■ Directions ■
Transcribe exactly the first line of the listing below and each line that follows it, ending with the line that contains "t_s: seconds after", and omit the remainder.

□ □ □ □

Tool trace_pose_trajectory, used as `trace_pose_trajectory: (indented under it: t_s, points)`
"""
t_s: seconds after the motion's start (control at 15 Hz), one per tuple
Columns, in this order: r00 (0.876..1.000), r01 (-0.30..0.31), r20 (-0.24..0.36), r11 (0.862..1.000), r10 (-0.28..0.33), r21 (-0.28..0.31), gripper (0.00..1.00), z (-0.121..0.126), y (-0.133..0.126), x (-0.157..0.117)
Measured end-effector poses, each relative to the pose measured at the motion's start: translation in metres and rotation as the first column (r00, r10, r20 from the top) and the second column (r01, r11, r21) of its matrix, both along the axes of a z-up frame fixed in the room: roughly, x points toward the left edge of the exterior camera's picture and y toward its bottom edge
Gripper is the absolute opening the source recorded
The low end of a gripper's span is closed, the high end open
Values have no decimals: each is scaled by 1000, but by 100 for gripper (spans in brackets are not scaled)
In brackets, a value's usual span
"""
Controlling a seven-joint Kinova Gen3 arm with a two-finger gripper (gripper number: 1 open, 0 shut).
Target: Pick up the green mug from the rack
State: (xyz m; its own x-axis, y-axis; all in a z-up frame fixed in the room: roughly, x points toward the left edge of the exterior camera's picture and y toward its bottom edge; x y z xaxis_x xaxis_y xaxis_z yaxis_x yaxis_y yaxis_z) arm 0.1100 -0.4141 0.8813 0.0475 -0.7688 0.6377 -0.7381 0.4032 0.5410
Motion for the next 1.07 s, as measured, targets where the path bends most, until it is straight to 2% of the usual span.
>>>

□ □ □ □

■ Written reply ■
Tool trace_pose_trajectory, used as `trace_pose_trajectory: (indented under it: t_s, points)`
"""
t_s: seconds after the motion's start (control at 15 Hz), one per tuple

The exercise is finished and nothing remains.